钱有财从架上取下一盏烛灯,指尖轻抚,似笑非笑地问:
“春寒料峭,周兄可要掌灯?”
周老爷的目光原本停留在案几上那卷半开的竹简上,听到钱有财的话,他微微侧首。
目光平静却又透着一丝难以察觉的锐利,扫过案几上的竹简后,淡淡地回应道:
“钱家主既然早有准备,又何必多此一问?”
钱有财轻笑一声,那笑容似有深意。
转身走到一旁的烛台边,不知从何处掏出火折子,轻轻一吹,幽蓝的火焰瞬间蹿起。
将火折子凑近烛芯,烛火“噗”的一声燃起。
将点燃的烛台移到案前,那光晕刚好笼住了竹简。
“白家三日前送来的急件,周家主不妨看看。”
钱有财说着,从案前抽出一份竹简,递到周家主面前。
听到“白家”二字,周家主的目光瞬间一凝,眼神中闪过一丝复杂的神色,有警惕,有疑惑,更多的是对未知的揣测。
他的视线在竹简和钱有财的脸上来回扫视了几下,似乎想要从对方的神情中找到些什么线索。
片刻后,周老爷缓缓抬手接过竹简,指尖在竹简上摩挲片刻。
借着摇曳的烛光,竹简末尾那个熟悉的落款赫然映入眼帘——白家家主的私印清晰可见。
竟真是白家的信函...
周老爷心头一震,眉头不自觉地皱紧。
在这种紧要关头,他确信钱有财不敢伪造白家的信物。
那么这封竹简,确确实实出自白家之手。
烛影晃动间,钱有财负手而立,目光如鹰隼般紧锁着周老爷的面容。
他刻意放轻了呼吸,生怕错过对方任何一个细微的表情变化。
书房内静得可怕,唯有烛芯偶尔爆出的"噼啪"声在空气中回荡。
周老爷的目光在竹简上缓缓移动,随着内容的展开,他的脸色越来越沉,握着竹简的手指也不自觉地收紧。
良久,竹简被重重合上。
周老爷深深吐出一口浊气,抬眼直视钱有财,眼中闪过一丝复杂的情绪。
他万万没想到,为了逼他就范,钱有财竟连白家都搬了出来。
这钱家的背后站的是白家,真正想要打压苏家的,也是白家。
钱有财此刻将这信函拿给他看,用意不言而喻。
这既是一种威慑,更是一种警告。
周老爷只觉得手中的竹简重若千钧,白家的介入,让这场商战的性质已然不同。
钱有财脸上挂着虚假的无奈,迈着不紧不慢的步伐,踱步到周老爷的身侧。
微微摇头,轻叹一口气,那声音拖得老长。
“周家主啊,今日这局面你也看得真切明白。
在对付苏家这件事情上,咱们这些家族可都没少出力,各个家族也都遭受了程度不一的损失。”
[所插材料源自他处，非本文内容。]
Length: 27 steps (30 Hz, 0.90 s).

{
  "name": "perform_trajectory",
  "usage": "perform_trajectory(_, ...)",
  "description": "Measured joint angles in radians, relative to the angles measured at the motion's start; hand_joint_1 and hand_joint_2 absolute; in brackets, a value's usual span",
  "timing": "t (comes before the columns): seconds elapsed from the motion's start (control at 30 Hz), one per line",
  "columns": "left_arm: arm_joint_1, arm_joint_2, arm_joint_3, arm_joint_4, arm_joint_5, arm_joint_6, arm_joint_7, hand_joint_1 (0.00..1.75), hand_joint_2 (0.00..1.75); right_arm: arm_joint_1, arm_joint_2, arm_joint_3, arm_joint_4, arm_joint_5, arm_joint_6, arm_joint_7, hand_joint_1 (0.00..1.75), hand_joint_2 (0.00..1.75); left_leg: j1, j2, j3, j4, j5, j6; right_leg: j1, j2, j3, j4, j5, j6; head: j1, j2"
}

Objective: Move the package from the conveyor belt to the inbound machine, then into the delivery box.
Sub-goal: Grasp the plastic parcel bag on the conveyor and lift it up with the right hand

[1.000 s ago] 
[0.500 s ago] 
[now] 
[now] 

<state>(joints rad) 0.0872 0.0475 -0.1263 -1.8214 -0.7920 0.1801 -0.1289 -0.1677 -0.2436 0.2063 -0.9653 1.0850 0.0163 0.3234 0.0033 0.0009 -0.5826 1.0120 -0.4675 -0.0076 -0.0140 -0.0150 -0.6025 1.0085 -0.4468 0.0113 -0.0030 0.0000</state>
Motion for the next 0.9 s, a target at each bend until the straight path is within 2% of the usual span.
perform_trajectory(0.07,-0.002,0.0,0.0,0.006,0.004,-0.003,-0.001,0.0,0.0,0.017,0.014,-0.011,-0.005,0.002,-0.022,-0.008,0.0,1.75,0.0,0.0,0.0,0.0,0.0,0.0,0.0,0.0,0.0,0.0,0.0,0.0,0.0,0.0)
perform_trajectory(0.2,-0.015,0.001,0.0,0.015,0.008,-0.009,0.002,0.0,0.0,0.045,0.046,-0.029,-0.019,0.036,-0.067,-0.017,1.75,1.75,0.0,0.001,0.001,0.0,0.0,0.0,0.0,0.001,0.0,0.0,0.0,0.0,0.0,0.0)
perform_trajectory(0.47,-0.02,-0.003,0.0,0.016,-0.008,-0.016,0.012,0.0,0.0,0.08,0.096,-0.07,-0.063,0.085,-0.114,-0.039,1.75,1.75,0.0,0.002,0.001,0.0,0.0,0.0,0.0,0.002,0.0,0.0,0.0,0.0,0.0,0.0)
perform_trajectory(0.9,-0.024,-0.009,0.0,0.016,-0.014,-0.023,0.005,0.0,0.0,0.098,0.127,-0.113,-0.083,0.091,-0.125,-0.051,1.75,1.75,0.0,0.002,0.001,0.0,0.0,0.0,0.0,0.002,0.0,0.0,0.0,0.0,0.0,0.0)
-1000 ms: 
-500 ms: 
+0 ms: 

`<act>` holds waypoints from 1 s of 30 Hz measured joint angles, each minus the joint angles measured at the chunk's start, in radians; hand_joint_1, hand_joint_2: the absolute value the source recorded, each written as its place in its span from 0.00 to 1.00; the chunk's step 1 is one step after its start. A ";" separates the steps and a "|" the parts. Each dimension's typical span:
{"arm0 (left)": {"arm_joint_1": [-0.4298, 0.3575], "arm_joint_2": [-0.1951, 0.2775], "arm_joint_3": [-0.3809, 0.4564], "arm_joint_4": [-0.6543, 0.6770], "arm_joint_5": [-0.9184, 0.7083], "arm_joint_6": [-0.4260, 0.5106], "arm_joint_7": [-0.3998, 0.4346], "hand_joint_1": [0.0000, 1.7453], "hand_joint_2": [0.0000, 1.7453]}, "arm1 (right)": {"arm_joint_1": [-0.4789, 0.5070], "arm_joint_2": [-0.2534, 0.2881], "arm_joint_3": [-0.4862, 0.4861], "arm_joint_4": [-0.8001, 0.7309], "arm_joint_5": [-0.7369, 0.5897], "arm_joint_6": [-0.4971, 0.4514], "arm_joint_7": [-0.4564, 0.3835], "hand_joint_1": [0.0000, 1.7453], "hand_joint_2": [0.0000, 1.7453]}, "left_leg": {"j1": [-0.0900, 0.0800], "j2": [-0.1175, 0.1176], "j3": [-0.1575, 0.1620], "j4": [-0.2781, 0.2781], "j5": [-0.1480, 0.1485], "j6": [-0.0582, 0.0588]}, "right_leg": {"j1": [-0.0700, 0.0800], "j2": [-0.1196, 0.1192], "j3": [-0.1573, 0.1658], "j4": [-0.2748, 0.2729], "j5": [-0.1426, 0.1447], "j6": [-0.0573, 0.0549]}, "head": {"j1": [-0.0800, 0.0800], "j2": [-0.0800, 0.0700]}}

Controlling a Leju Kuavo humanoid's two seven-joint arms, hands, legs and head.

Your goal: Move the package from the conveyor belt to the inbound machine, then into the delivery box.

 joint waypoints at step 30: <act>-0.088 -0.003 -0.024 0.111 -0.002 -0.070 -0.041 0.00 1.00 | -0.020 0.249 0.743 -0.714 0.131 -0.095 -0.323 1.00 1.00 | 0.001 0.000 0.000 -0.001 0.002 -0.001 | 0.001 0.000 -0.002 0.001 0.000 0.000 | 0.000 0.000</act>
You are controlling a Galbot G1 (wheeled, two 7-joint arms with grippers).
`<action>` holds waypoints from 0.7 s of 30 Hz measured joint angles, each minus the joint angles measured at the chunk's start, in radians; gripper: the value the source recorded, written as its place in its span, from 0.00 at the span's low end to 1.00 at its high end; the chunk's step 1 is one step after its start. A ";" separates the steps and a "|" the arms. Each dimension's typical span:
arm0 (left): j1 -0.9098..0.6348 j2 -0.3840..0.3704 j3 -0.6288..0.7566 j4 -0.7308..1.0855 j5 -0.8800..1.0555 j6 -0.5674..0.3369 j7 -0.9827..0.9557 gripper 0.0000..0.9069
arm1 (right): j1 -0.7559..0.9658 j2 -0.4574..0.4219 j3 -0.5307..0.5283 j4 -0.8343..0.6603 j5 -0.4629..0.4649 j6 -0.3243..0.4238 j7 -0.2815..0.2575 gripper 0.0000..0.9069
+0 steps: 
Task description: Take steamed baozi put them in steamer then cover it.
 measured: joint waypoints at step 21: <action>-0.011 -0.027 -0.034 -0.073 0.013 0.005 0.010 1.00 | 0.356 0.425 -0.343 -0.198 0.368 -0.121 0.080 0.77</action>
钱有财一边说着,一边摊开双手,脸上露出一副‘’我也很为难’的神情。
“您瞧瞧,就连赵家……”
钱有财掰着手指头,一桩桩、一件件地细数着其他家族的损失,仿佛在陈述一件无比痛心的事情。
“如今啊,大家都自顾不暇,实在是没有多余的精力和财力再来帮衬你这边了。”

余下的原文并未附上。